> _Exercise requirements_
Keep the wording of every entry intact in your copy, and omit the pictures.
:: Dataset records ::
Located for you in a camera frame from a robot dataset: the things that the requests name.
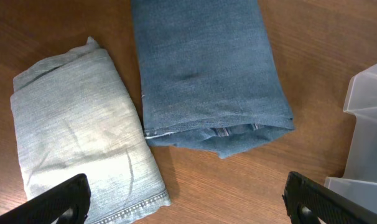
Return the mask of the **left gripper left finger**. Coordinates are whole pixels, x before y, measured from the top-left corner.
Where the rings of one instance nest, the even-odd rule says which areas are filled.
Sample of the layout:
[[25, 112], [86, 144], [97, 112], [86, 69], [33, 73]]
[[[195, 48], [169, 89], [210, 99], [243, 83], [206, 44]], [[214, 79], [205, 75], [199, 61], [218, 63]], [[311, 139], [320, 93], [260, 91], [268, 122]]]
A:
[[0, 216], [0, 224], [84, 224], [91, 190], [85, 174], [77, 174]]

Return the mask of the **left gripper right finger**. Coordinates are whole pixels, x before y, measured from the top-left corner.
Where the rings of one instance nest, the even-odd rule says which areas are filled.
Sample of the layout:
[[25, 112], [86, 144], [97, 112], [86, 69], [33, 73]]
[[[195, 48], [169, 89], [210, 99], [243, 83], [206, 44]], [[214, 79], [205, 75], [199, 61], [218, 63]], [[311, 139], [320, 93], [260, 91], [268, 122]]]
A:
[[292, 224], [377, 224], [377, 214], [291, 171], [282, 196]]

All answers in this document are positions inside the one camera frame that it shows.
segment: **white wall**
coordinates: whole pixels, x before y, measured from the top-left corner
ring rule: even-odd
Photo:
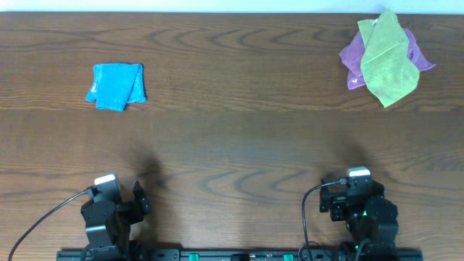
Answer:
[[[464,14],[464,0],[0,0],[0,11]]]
:::
> _Exercise output_
Located for you in a camera frame from a robot dataset: the things that the requests name.
Return the mask of the **left gripper left finger**. Coordinates are whole pixels, x before y, measured from the top-left corner.
Where the rings of one instance nest, the even-odd rule says which areas are filled.
Sample of the layout:
[[25, 112], [86, 144], [97, 112], [86, 69], [33, 73]]
[[[195, 48], [169, 89], [210, 99], [243, 83], [206, 44]], [[214, 79], [205, 75], [199, 61], [218, 63]], [[311, 139], [320, 93], [260, 91], [268, 122]]]
A:
[[0, 216], [0, 224], [84, 224], [91, 190], [85, 174], [77, 174]]

Return the mask of the **left gripper right finger**. Coordinates are whole pixels, x before y, measured from the top-left corner.
Where the rings of one instance nest, the even-odd rule says which areas are filled.
Sample of the layout:
[[25, 112], [86, 144], [97, 112], [86, 69], [33, 73]]
[[[195, 48], [169, 89], [210, 99], [243, 83], [206, 44]], [[214, 79], [205, 75], [199, 61], [218, 63]], [[311, 139], [320, 93], [260, 91], [268, 122]]]
A:
[[292, 224], [377, 224], [377, 214], [291, 171], [282, 196]]

All answers in this document are positions inside the one camera frame that it shows.
segment: **white wall**
coordinates: whole pixels, x before y, measured from the top-left corner
ring rule: even-odd
Photo:
Answer:
[[[464,14],[464,0],[0,0],[0,11]]]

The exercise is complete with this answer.